(Exercise goal)
Reproduce each line of the entries that carries "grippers".

(The data)
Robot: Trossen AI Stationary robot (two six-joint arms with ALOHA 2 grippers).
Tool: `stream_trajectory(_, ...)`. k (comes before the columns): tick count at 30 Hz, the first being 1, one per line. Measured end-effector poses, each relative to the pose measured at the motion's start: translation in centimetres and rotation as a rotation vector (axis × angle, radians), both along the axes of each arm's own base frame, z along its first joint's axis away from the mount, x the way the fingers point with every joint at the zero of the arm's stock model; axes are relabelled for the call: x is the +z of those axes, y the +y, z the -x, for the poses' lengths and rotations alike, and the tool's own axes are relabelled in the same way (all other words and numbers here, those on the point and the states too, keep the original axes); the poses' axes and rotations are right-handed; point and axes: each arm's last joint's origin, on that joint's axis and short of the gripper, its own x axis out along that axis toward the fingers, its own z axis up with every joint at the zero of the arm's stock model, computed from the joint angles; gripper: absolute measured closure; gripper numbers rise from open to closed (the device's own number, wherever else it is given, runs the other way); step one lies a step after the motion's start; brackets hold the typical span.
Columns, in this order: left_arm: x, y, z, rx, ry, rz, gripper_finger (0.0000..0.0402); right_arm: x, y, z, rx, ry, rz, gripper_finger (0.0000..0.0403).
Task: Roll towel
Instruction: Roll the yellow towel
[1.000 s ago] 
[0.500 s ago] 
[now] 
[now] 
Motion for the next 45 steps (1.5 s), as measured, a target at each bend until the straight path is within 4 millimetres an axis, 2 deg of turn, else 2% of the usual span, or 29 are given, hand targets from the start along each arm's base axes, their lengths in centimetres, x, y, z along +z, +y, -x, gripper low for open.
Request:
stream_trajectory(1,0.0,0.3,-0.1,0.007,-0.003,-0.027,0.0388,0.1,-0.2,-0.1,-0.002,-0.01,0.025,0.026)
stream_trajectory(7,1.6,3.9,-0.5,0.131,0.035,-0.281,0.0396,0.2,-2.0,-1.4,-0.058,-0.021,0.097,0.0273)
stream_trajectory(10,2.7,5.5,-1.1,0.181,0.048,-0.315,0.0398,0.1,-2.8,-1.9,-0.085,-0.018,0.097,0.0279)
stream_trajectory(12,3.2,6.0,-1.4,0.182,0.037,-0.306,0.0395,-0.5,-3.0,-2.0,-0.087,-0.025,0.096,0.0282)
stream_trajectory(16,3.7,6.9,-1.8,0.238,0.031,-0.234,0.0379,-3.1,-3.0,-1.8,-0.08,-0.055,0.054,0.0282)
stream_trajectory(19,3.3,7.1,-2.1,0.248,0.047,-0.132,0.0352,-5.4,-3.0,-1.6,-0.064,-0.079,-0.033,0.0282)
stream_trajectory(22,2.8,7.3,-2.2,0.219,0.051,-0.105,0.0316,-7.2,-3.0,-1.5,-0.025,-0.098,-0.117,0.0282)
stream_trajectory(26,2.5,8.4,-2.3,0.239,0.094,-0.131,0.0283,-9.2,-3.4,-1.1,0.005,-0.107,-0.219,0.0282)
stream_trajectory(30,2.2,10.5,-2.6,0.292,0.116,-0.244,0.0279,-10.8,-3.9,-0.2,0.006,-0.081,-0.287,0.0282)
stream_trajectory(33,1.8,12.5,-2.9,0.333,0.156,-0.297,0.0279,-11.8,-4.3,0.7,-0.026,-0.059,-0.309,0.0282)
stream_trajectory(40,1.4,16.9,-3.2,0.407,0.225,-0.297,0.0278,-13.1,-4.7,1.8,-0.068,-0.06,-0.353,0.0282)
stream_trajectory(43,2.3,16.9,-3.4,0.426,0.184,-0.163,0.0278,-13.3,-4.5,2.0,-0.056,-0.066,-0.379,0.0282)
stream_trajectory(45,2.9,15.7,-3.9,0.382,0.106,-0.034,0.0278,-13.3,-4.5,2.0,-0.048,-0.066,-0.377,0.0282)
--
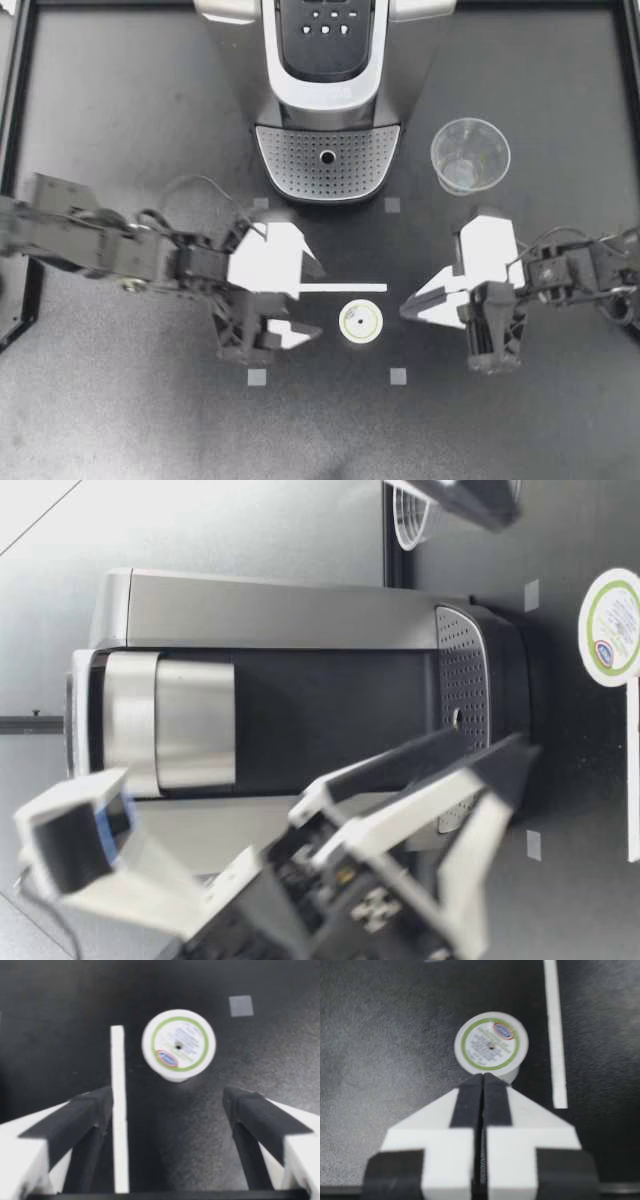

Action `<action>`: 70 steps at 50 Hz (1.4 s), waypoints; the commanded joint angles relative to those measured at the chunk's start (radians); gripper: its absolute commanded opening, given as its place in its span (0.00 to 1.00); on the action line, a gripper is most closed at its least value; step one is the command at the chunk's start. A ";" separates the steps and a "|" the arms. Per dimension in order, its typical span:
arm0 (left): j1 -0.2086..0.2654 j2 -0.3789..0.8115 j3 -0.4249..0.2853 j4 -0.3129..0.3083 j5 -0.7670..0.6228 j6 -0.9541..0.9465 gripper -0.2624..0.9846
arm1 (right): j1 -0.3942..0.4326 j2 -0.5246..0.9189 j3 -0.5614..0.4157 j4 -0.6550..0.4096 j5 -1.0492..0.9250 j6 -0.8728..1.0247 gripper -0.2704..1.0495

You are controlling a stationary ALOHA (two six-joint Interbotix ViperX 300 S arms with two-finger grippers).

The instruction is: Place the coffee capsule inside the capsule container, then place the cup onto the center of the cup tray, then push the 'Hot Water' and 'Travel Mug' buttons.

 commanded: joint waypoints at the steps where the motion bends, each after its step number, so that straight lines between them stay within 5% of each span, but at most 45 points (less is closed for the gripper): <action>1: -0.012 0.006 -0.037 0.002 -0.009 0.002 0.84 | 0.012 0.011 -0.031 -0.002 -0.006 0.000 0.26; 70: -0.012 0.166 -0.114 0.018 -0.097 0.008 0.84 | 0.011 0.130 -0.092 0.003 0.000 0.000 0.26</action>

(Written reply)
Robot: Trossen AI Stationary robot (two six-joint arms with ALOHA 2 grippers).
You are controlling a stationary ALOHA (two six-joint Interbotix ViperX 300 S arms with two-finger grippers).

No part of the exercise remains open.